Niewątpliwie najważniejszym punktem w drugim dniu szczytu ekonomicznego w Davos było wystąpienie prezydenta USA – Donalda Trumpa. To nie pierwszy raz gdy pojawił się on na najbardziej prestiżowym forum wymiany myśli świata biznesu i polityki.
W swoim wystąpieniu Trump koncentrował się głównie na świetnych wynikach gospodarczych w Stanach Zjednoczonych. Jak stwierdził- ” Stany Zjednoczone przeżywają boom gospodarczy jakiego świat jeszcze nie widział”. Następnie głowa supermocarstwa zwróciła się po raz kolejny do przedstawicieli biznesu z Europy, aby zaczynali działalność gospodarczą w Stanach Zjednoczonych Ameryki.

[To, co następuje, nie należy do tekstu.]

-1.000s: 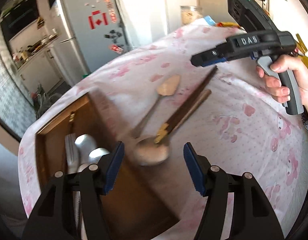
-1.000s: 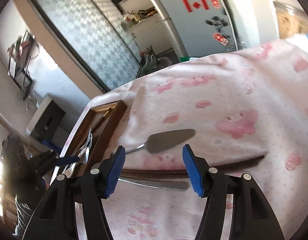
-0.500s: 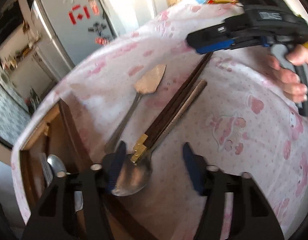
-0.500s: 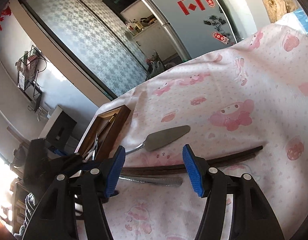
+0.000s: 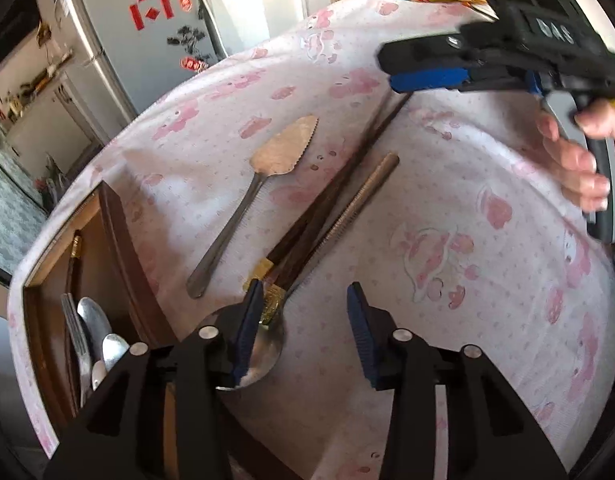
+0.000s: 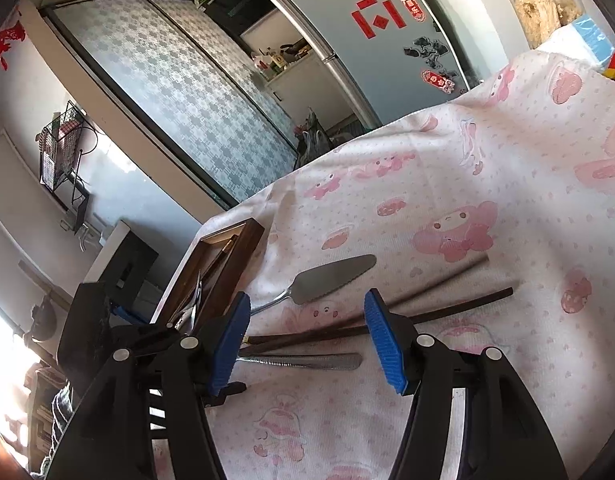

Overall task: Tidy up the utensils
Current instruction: 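Close the right gripper on a second dark chopstick, then carry the second chopstick into the tray and open the right gripper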

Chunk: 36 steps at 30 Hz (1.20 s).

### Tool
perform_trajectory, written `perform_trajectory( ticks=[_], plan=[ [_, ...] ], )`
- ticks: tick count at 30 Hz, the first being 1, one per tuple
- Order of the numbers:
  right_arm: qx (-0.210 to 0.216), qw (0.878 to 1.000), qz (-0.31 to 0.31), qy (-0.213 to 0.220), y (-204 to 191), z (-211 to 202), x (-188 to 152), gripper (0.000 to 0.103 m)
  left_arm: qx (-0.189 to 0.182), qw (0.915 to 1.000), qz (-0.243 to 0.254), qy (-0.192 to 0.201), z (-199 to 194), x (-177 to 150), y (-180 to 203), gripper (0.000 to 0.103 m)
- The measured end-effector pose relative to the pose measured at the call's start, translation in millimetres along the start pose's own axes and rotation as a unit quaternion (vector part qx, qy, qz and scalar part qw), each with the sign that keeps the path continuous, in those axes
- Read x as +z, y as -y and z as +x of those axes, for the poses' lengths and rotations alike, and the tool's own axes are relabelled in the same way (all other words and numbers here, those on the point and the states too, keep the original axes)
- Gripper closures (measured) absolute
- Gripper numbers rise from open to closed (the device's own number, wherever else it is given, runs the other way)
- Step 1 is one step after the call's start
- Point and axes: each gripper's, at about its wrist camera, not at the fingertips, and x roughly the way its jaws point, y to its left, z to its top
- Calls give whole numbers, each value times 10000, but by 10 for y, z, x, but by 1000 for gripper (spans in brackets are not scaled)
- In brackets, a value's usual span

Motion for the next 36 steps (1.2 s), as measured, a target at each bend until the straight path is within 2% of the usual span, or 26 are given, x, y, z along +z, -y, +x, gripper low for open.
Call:
perform_trajectory(
  ticks=[3, 4, 5, 8, 12, 19, 21, 23, 27, 28, 32, 36],
  plan=[
    [-1, 10000, 47, 9, 29, -12, -3, 43, -143, 9999, -78, -14, 31, 29, -47, 57],
    [14, 10000, 74, 16, 42, -18, 0, 43, -156, 9998, -100, 7, 33, 34, -56, 63],
    [28, 9999, 108, 19, 56, -17, 3, 43, -112, 9999, -99, 32, 24, 30, -47, 87],
    [-16, 9997, 262, -4, 133, -8, 4, 43, -114, 9999, -18, 64, 8, 24, 20, 96],
    [-85, 9988, 447, -153, 205, 64, -25, 43, -206, 9997, 34, 111, -66, 42, 126, 96],
    [-78, 9981, 562, -226, 214, 149, -63, 43, -517, 9975, -50, 484, -267, 113, 378, 96],
    [-168, 9977, 597, -255, 243, 160, -70, 47, -550, 9971, 10, 530, -298, 127, 455, 96],
    [-271, 9973, 614, -291, 270, 170, -81, 56, -552, 9967, -2, 589, -340, 132, 498, 96],
    [-142, 9958, 833, -340, 331, 179, -101, 70, -738, 9939, -136, 802, -466, 111, 517, 96],
    [-151, 9961, 809, -317, 320, 172, -106, 77, -699, 9941, -104, 818, -482, 103, 540, 96],
    [-129, 9979, 610, -194, 186, 117, -104, 81, -569, 9957, -24, 729, -460, 54, 586, 96],
    [-132, 9990, 368, -206, -67, 150, -116, 82, -507, 9950, -187, 845, -556, -95, 528, 96]
  ],
)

W kwestii polityki zagranicznej wskazał on na konieczność prowadzenia rozmów o nowej umowie handlowej z Unią Europejską. Jako “dobry przykład” podał ostatnio podpisane umowy handlowe z Meksykiem i Chinami. Nie jest tajemnicą, że relacje gospodarcze USA- Europa w ostatnich latach nie należą do najłatwiejszych. Dlatego apel Trumpa o nadzwyczajne spotkanie z przedstawicielami UE można odczytać jako próbę zażegania impasu w relacjach transatlantyckim.
Pomimo zachęt Trumpa dla europejskich przedsiębiorców nie zabrakło z ust republikańskiego polityka gróźb pod adresem polityków UE w przypadku braku podpisania umowy handlowej. . Brak zgody w relacjach gospodarczych ma spowodować nałożenie wysokich ceł na importowane samochody i inne towary z Europy.
Jedną z kości niezgody między państwami starej Unii, a prezydentem Trumpem jest również polityka klimatyczna. Odejście od porozumienia z Paryża Stanów Zjednoczonych spowodowało wyraźne pękniecie w szczególności na linii Waszyngton- Paryż- Berlin. Rozbieżność stanowisk pogłębia fakt nowej polityki klimatycznej Komisji Europejskiej prowadzonej przez Ursule von der Leynen. Zakłada ona dążenie do neutralności klimatycznej Europy do 2050 roku. Jak w takim razie wyglądało by nowe porozumienie gospodarcze USA – UE uwzględniające politykę zrównoważonego rozwoju?. Na powyższe pytanie trudno jest dziś udzielić satysfakcjonującej odpowiedzi. Niemniej corocznie organizowany szczyt w Szwajcarii może przybliżyć wszystkie strony do kompromisu w tym sporze.